**ACTIVITY:** Using the data that follows, return exactly the lines from the one that contains "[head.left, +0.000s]" through the one that contains "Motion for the", ends included.

**MATERIAL PROVIDED:**

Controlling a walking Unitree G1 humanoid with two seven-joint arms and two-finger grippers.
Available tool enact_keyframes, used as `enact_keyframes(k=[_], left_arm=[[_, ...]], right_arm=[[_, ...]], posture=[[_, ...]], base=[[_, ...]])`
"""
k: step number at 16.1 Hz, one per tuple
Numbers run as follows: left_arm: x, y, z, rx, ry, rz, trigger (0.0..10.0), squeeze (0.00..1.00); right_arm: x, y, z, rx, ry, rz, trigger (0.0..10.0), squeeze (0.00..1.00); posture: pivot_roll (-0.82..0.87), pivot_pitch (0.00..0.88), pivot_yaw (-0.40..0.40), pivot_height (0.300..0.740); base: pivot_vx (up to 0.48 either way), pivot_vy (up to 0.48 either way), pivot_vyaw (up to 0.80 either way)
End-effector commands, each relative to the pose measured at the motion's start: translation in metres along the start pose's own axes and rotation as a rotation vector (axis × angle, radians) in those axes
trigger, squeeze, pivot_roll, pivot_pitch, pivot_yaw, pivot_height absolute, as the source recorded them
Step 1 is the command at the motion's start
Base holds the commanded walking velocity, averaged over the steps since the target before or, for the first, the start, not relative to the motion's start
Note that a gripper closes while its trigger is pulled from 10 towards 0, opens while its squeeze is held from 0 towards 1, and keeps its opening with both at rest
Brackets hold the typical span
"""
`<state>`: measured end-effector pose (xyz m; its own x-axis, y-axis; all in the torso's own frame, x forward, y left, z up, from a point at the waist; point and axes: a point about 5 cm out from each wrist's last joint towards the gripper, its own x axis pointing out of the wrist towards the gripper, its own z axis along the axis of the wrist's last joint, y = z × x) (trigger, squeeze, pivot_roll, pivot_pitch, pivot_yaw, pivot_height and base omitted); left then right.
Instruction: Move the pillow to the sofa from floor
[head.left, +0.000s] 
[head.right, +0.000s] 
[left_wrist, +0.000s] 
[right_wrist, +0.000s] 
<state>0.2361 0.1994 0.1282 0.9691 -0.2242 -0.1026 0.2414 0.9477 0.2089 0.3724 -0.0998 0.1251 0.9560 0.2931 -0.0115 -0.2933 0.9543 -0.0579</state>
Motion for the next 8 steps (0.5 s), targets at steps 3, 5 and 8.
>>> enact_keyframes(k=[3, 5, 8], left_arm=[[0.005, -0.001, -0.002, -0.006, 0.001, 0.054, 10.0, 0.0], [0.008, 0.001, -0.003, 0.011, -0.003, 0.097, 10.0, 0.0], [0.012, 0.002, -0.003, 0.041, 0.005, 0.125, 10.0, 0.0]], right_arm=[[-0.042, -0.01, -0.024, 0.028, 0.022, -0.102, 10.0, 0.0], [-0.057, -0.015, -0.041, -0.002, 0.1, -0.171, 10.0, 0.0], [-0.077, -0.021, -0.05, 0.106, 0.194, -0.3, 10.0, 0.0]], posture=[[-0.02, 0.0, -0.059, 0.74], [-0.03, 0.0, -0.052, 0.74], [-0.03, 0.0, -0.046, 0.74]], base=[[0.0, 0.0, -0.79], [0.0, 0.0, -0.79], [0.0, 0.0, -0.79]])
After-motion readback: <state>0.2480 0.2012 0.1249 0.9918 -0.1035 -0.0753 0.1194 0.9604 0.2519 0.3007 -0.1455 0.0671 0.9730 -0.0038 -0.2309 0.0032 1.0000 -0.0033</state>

**ANSWER TO THE EXERCISE:**
[head.left, +0.000s] 
[head.right, +0.000s] 
[left_wrist, +0.000s] 
[right_wrist, +0.000s] 
<state>0.2361 0.1994 0.1282 0.9691 -0.2242 -0.1026 0.2414 0.9477 0.2089 0.3724 -0.0998 0.1251 0.9560 0.2931 -0.0115 -0.2933 0.9543 -0.0579</state>
Motion for the next 8 steps (0.5 s), targets at steps 3, 5 and 8.

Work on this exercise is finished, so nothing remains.